Re: [PATCH] thunderbolt: Stop using iommu_present()

From: Mika Westerberg
Date: Thu Mar 17 2022 - 10:23:45 EST


Hi Robin,

On Thu, Mar 17, 2022 at 01:42:56PM +0000, Robin Murphy wrote:
> On 2022-03-17 08:08, Mika Westerberg wrote:
> > Hi Robin,
> >
> > On Wed, Mar 16, 2022 at 07:17:57PM +0000, Robin Murphy wrote:
> > > The feeling I'm getting from all this is that if we've got as far as
> > > iommu_dma_protection_show() then it's really too late to meaningfully
> > > mitigate bad firmware.
> >
> > Note, these are requirements from Microsoft in order for the system to
> > use the "Kernel DMA protection". Because of this, likelyhood of "bad
> > firmware" should be quite low since these systems ship with Windows
> > installed so they should get at least some soft of validation that this
> > actually works.
> >
> > > We should be able to detect missing
> > > untrusted/external-facing properties as early as nhi_probe(), and if we
> > > could go into "continue at your own risk" mode right then *before* anything
> > > else happens, it all becomes a lot easier to reason about.
> >
> > I think what we want is that the DMAR opt-in bit is set in the ACPI
> > tables and that we know the full IOMMU translation is happening for the
> > devices behind "external facing ports". If that's not the case the
> > iommu_dma_protection_show() should return 0 meaning the userspace can
> > ask the user whether the connected device is allowed to use DMA (e.g
> > PCIe is tunneled or not).
>
> Ah, if it's safe to just say "no protection" in the case that we don't know
> for sure, that's even better. Clearly I hadn't quite grasped that aspect of
> the usage model, thanks for the nudge!

There is some documentation here too, hope it is helpful:

https://docs.kernel.org/admin-guide/thunderbolt.html

> > We do check for the DMAR bit in the Intel IOMMU code and we also do
> > check that there actually are PCIe ports marked external facing but we
> > could issue warning there if that's not the case. Similarly if the user
> > explicitly disabled the IOMMU translation. This can be done inside a new
> > IOMMU API that does something like the below pseudo-code:
> >
> > #if IOMMU_ENABLED
> > bool iommu_dma_protected(struct device *dev)
> > {
> > if (dmar_platform_optin() /* or the AMD equivalent */) {
> > if (!iommu_present(...)) /* whatever is needed to check that the full translation is enabled */
> > dev_warn(dev, "IOMMU protection disabled!");
> > /*
> > * Look for the external facing ports. Should be at
> > * least 1 or issue warning.
> > */
> > ...
> >
> > return true;
> > }
> >
> > return false;
> > }
> > #else
> > static inline bool iommu_dma_protected(struct device *dev)
> > {
> > return false;
> > }
> > #endif
> >
> > Then we can make iommu_dma_protection_show() to call this function.
>
> The problem that I've been trying to nail down here is that
> dmar_platform_optin() really doesn't mean much for us - I don't know how
> Windows' IOMMU drivers work, but there's every chance it's not the same way
> as ours. The only material effect that dmar_platform_optin() has for us is
> to prevent the user from disabling the IOMMU driver altogether, and thus
> ensure that iommu_present() is true. Whether or not we can actually trust
> the IOMMU driver to provide reliable protection depends entirely on whether
> it knows the PCIe ports are external-facing. If not, we can only
> *definitely* know what the IOMMU driver will do for a given endpoint once
> that endpoint has appeared behind the port and iommu_probe_device() has
> decided what its default domain should be, and as far as I now understand,
> that's not an option for Thunderbolt since it can only happen *after* the
> tunnel has been authorised and created.

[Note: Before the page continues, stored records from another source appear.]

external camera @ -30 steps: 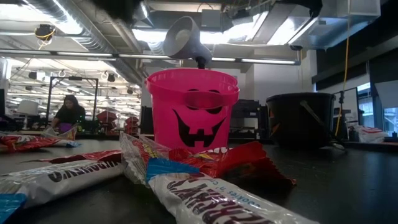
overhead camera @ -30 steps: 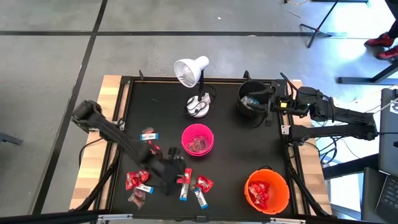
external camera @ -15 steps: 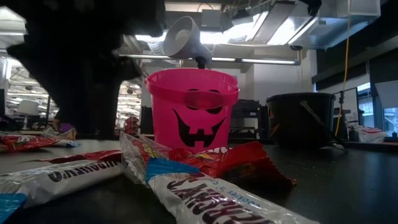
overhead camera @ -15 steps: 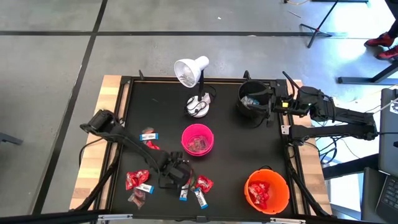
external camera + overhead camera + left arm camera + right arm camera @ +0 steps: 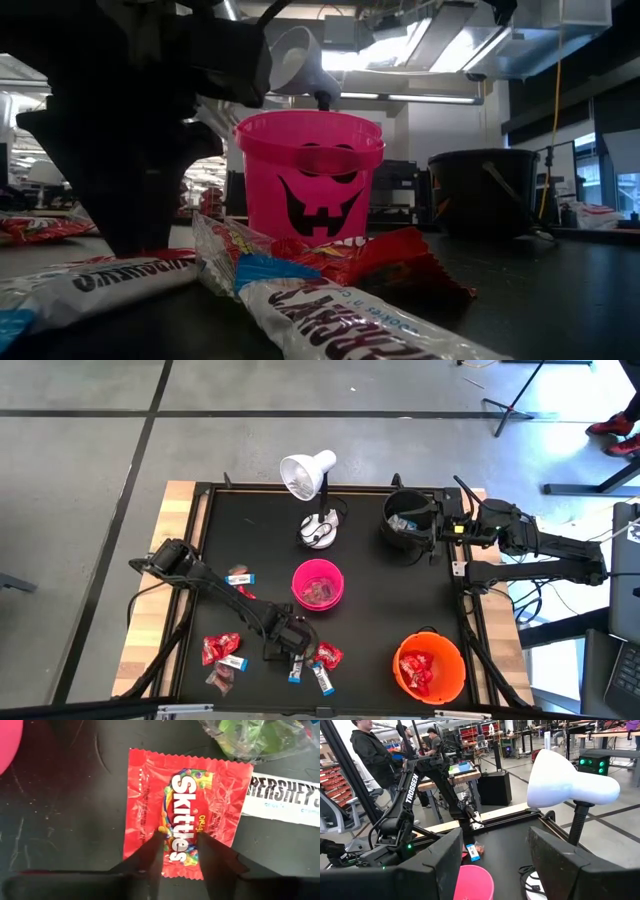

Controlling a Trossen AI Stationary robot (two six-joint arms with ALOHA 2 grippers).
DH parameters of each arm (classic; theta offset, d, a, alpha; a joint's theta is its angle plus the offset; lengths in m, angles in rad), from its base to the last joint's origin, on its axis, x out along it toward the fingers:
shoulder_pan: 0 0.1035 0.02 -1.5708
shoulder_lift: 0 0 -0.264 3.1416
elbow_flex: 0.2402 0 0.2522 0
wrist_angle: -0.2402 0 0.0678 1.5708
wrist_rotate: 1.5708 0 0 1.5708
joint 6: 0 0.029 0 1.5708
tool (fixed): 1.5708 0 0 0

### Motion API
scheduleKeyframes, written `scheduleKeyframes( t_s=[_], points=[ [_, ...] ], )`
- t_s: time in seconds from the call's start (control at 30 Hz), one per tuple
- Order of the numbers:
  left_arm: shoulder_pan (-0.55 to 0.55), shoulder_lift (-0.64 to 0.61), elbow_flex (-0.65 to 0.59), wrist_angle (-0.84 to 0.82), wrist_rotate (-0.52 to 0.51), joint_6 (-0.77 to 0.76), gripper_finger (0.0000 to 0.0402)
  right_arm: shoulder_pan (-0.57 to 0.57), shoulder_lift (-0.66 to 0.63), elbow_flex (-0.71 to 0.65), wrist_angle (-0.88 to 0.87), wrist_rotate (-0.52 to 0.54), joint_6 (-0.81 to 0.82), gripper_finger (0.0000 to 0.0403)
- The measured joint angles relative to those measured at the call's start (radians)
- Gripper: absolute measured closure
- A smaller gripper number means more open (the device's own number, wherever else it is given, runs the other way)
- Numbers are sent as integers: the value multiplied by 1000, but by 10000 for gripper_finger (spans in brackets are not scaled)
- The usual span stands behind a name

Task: Sort candy
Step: Put the red candy into the orange bucket

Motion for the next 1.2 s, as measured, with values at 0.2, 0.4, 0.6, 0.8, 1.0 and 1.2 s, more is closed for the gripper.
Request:
scheduleKeyframes(
  t_s=[0.2,0.4,0.6,0.8,1.0,1.2],
  points=[
    [-1,1,-1,2,26,-9,390,0,0,0,0,0,12,180],
    [-15,-31,-5,-17,-11,-12,401,0,0,0,1,0,13,180],
    [-40,-131,-8,-80,-109,-45,401,0,0,1,7,0,14,180],
    [-42,-161,-7,-81,-114,-55,393,0,0,1,7,0,16,180],
    [-38,-163,-26,-89,-69,16,314,0,0,1,7,0,20,180],
    [-26,-148,-51,-60,-74,70,204,0,0,1,7,0,22,180]
  ],
)
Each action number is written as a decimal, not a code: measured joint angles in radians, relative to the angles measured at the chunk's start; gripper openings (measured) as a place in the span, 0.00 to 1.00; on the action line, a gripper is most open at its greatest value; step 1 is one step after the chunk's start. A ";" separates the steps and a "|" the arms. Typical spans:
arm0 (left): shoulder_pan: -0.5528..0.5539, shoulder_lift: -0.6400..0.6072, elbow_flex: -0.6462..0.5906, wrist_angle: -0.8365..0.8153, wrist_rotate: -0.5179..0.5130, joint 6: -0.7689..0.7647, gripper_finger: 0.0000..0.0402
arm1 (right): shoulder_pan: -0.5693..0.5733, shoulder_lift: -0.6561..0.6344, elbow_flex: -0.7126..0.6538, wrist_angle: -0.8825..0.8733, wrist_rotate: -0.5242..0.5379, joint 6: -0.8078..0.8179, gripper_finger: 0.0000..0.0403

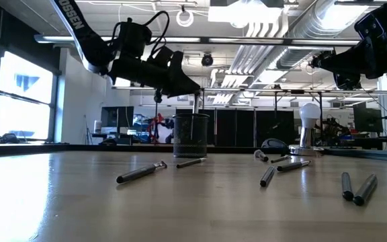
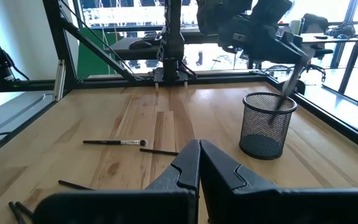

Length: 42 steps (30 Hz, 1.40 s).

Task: Pick & Place Makeup Brushes
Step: Put the large white make-up brush into the black container

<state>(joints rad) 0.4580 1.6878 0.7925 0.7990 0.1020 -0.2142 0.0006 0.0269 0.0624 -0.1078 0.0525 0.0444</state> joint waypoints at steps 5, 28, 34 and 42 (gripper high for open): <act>0.000 0.000 0.000 -0.033 0.000 0.000 0.26 | 0.000 0.000 0.000 0.000 0.000 0.000 0.01; -0.174 -0.136 0.260 -0.783 -0.134 0.160 0.01 | 0.000 0.000 0.000 0.000 0.000 0.000 0.01; -0.301 -0.143 0.350 -1.150 -0.172 0.130 0.00 | 0.000 0.000 0.000 0.000 0.000 0.000 0.01; -0.394 -0.163 0.148 -1.070 -0.214 0.035 0.00 | 0.000 0.000 0.000 0.000 0.000 0.049 0.01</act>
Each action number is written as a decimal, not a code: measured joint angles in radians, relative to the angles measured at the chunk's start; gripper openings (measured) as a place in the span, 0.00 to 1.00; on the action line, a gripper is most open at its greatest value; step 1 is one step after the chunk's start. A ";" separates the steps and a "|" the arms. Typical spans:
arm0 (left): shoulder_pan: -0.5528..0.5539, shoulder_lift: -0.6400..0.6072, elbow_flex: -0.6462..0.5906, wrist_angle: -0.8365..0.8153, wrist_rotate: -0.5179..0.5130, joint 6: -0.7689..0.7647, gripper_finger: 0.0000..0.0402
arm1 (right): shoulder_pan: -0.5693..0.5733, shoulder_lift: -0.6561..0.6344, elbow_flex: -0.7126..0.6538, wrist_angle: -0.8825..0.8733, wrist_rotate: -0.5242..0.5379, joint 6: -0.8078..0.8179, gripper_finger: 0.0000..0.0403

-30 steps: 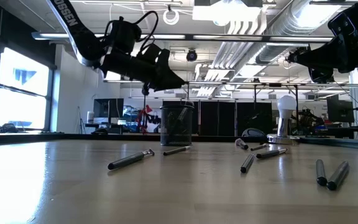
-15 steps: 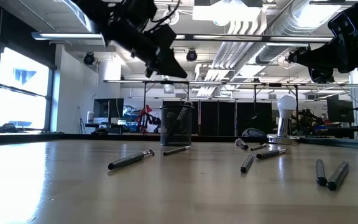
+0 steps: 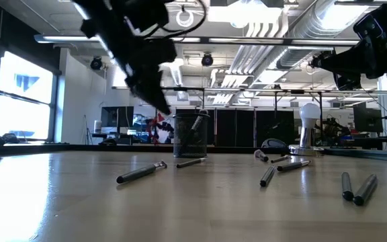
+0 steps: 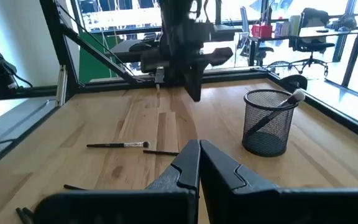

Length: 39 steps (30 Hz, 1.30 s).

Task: Pick & Place Makeup Brushes
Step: Put the large white make-up brush into the black container

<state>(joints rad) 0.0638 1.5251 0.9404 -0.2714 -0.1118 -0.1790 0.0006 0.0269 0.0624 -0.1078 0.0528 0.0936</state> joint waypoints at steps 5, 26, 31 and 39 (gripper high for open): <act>0.001 -0.102 -0.174 0.057 -0.021 -0.070 0.00 | 0.000 0.004 0.000 0.019 0.035 -0.021 0.01; 0.001 -0.393 -0.301 0.070 -0.085 0.078 0.00 | 0.000 0.746 0.296 0.290 0.379 -0.048 0.00; 0.001 -0.393 -0.301 0.067 -0.083 0.073 0.00 | 0.000 0.960 0.527 0.098 0.430 0.074 0.00; 0.001 -0.393 -0.301 0.047 -0.054 0.104 0.00 | 0.000 1.225 0.863 -0.442 0.434 0.491 0.00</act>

That's correct. We do know the PCIe root/downstream ports (the external
facing ones) that host the tunneled PCIe topology but rest will appear
dynamically after the connection manager established the protocol
tunnel.

> Much as I'm tempted to de-scope back to my IOMMU API cleanup and run away
> from the rest of the issue, I think I can crib enough from the existing code
> to attempt a reasonable complete fix, so let me give that a go...

Sure ;-)